**Stored records:**
====================
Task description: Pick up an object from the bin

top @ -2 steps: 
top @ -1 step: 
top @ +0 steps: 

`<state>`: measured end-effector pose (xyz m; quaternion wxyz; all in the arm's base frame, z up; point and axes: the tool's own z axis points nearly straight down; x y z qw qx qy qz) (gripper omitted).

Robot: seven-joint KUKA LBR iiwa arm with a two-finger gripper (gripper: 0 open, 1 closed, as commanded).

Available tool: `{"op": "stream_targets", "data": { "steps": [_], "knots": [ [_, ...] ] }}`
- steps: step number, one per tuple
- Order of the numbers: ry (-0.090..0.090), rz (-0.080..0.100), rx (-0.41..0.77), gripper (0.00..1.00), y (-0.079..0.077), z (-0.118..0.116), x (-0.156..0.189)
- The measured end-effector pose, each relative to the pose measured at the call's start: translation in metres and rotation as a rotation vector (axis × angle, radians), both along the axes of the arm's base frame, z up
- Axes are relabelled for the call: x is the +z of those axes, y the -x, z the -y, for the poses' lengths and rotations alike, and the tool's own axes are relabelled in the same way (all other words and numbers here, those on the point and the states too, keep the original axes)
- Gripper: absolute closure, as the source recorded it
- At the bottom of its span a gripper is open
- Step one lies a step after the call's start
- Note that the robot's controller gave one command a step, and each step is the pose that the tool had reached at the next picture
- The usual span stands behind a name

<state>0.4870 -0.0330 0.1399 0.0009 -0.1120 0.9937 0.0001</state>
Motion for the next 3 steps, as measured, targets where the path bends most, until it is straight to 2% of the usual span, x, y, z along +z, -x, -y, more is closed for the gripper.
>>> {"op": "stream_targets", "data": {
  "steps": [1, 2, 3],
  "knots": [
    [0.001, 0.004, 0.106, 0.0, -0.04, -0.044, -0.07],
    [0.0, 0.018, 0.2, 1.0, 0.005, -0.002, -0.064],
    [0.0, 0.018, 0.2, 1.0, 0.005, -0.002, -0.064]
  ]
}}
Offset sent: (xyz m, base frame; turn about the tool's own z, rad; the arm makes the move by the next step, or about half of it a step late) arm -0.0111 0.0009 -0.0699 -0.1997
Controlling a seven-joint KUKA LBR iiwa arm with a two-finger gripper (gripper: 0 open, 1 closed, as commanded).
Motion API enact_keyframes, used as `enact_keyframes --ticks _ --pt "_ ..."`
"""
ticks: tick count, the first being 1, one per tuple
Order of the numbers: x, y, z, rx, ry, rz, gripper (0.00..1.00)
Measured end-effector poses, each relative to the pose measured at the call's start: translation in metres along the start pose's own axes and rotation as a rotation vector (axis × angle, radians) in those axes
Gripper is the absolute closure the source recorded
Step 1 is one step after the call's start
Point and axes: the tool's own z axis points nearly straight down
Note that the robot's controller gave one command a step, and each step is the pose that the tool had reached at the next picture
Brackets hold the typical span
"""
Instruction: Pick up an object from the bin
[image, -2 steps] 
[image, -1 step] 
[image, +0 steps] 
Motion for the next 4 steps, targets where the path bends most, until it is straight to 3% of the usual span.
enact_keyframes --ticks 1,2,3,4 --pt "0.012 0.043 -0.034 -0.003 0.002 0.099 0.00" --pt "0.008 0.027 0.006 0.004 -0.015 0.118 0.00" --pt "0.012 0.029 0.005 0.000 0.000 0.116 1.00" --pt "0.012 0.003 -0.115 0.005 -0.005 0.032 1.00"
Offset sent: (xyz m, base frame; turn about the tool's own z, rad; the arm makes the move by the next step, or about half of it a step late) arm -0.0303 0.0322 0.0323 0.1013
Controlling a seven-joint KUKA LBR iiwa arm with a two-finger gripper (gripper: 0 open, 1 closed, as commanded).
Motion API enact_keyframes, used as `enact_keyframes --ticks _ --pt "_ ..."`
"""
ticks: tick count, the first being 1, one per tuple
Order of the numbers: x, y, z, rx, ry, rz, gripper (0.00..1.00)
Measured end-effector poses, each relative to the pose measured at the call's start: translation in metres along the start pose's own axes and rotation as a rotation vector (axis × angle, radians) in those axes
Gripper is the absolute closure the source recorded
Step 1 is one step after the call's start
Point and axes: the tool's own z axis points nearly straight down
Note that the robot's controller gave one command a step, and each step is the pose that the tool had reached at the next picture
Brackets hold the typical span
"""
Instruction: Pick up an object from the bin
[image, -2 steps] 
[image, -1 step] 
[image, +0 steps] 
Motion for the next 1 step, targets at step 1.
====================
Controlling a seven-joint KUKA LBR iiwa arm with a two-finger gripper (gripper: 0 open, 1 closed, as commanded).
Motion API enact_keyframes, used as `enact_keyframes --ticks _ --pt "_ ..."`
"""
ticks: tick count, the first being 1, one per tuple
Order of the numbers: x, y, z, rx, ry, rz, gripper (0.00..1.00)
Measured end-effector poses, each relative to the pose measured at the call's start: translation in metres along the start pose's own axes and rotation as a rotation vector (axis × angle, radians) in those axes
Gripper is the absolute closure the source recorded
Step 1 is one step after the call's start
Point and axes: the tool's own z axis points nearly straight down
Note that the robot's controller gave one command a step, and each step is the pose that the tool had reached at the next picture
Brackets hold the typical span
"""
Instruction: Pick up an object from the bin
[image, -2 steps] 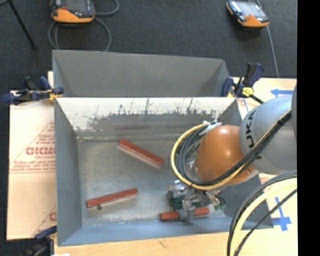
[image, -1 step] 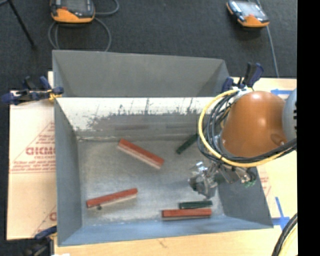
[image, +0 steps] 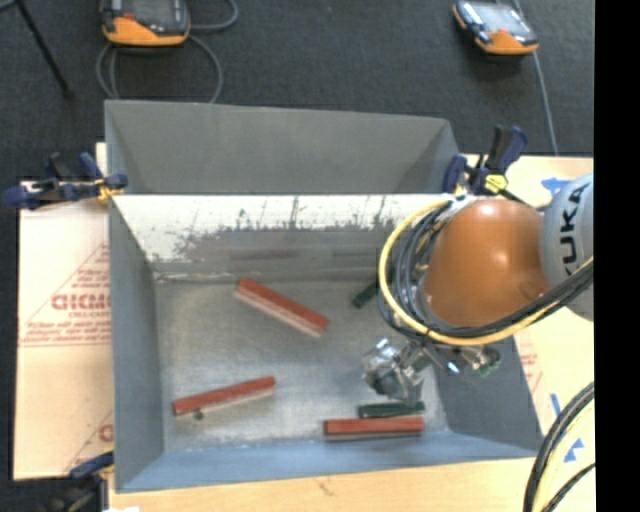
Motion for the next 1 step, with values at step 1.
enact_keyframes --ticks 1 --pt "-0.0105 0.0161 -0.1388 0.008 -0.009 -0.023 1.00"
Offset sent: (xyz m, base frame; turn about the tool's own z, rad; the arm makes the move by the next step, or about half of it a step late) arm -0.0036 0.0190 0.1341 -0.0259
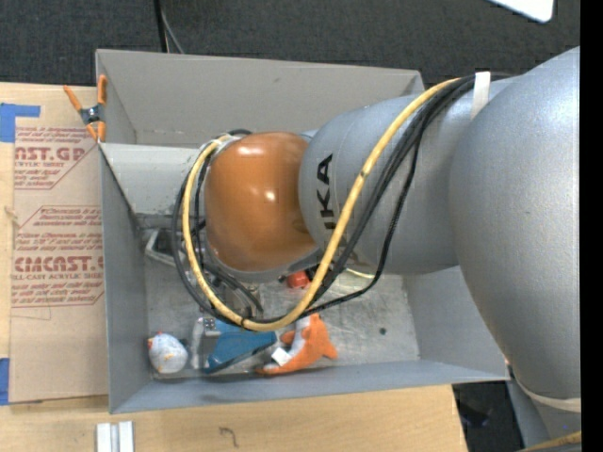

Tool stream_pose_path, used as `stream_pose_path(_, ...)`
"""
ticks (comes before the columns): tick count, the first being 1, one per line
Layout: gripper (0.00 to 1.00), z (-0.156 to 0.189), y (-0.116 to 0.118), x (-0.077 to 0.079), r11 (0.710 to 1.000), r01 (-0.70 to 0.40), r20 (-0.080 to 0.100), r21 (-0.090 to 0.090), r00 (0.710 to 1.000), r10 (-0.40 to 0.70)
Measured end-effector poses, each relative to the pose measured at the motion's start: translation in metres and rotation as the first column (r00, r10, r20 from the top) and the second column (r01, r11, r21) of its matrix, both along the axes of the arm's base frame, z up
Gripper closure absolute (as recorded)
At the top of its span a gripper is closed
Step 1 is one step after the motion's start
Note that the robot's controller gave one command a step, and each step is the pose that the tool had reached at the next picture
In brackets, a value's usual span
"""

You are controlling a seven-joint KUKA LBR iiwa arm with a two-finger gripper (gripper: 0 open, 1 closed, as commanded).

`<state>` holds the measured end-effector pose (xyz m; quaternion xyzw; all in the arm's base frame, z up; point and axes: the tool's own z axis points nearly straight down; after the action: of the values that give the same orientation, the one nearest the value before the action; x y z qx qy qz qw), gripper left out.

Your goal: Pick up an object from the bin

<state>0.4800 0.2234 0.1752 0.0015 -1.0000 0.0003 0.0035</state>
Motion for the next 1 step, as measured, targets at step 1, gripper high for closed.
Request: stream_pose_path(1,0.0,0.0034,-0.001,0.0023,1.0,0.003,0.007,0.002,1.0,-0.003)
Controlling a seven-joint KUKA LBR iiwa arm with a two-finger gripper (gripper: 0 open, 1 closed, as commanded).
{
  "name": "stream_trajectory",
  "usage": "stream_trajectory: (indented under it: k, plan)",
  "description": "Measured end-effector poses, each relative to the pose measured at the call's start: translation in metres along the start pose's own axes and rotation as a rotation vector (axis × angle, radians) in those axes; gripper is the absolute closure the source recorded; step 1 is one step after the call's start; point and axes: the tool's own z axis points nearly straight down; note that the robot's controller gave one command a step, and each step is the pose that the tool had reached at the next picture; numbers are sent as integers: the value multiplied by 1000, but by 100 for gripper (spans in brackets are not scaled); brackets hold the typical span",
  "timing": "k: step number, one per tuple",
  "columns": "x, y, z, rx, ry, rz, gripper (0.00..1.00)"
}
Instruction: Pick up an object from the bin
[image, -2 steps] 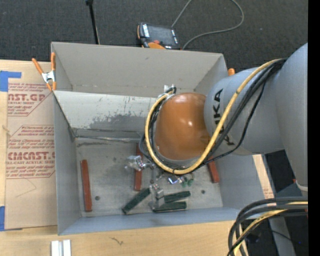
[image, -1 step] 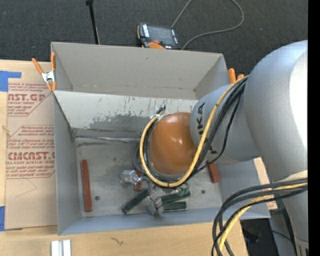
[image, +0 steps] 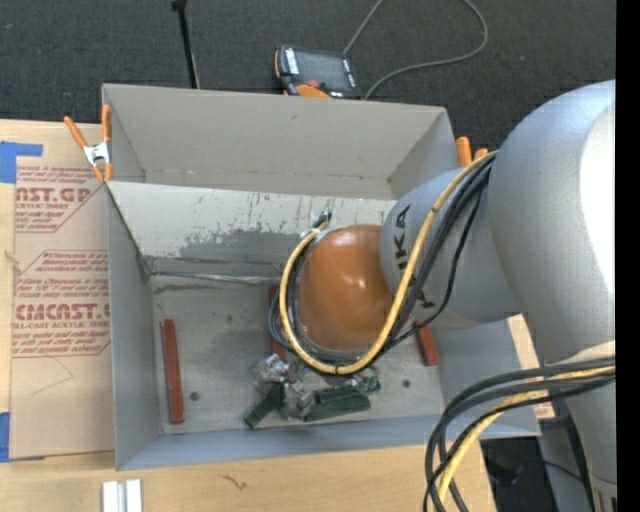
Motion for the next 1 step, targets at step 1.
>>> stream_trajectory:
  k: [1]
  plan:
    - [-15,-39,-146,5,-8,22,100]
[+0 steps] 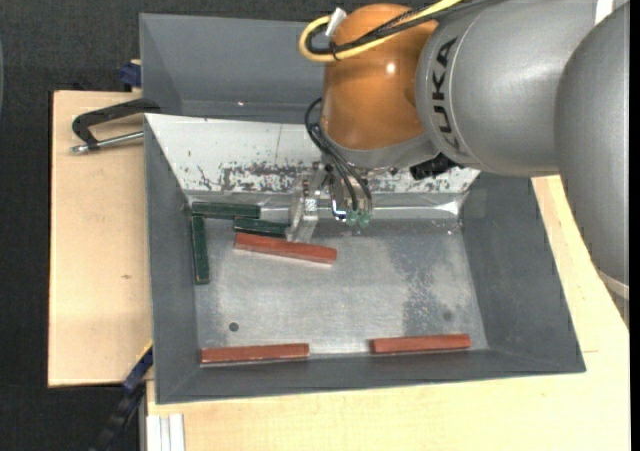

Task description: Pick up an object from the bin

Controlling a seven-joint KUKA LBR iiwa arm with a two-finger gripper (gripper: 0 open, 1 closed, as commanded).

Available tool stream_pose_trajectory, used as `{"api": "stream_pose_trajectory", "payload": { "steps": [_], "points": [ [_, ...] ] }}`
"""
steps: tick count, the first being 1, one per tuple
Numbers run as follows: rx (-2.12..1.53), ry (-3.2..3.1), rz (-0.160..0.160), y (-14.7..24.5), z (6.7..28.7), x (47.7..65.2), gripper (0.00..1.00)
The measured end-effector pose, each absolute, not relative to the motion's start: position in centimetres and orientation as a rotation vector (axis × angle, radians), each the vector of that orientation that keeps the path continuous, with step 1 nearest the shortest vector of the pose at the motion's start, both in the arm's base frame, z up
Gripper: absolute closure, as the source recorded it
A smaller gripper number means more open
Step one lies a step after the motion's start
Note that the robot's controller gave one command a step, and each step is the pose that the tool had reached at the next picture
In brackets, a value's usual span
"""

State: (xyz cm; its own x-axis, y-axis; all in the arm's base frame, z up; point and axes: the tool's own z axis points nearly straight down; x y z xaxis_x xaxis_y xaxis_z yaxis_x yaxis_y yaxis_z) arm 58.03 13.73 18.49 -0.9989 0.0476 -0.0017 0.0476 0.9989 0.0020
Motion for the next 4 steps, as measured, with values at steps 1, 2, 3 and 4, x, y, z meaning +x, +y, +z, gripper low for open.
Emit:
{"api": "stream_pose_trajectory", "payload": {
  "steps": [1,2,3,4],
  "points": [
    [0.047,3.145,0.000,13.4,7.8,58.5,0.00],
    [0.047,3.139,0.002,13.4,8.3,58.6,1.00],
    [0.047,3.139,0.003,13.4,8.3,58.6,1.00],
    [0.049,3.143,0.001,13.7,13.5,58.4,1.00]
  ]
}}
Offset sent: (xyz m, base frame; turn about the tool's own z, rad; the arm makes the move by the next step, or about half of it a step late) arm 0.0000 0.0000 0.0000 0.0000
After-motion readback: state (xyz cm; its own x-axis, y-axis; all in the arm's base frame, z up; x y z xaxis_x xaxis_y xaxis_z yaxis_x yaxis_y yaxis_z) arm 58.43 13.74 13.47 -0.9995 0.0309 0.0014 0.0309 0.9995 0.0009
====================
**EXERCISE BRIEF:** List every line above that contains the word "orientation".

**RESULT:**
`<state>` holds the measured end-effector pose (xyz m; quaternion xyzw; all in the arm's base frame, z up; point and axes: the tool's own z axis points nearly straight down; after the action: of the values that give the same orientation, the one nearest the value before the action; x y z qx qy qz qw), gripper left out.
The measured end-effector pose, each absolute, not relative to the motion's start: position in centimetres and orientation as a rotation vector (axis × angle, radians), each the vector of that orientation that keeps the path continuous, with step 1 nearest the shortest vector of the pose at the motion's start, both in the arm's base frame, z up

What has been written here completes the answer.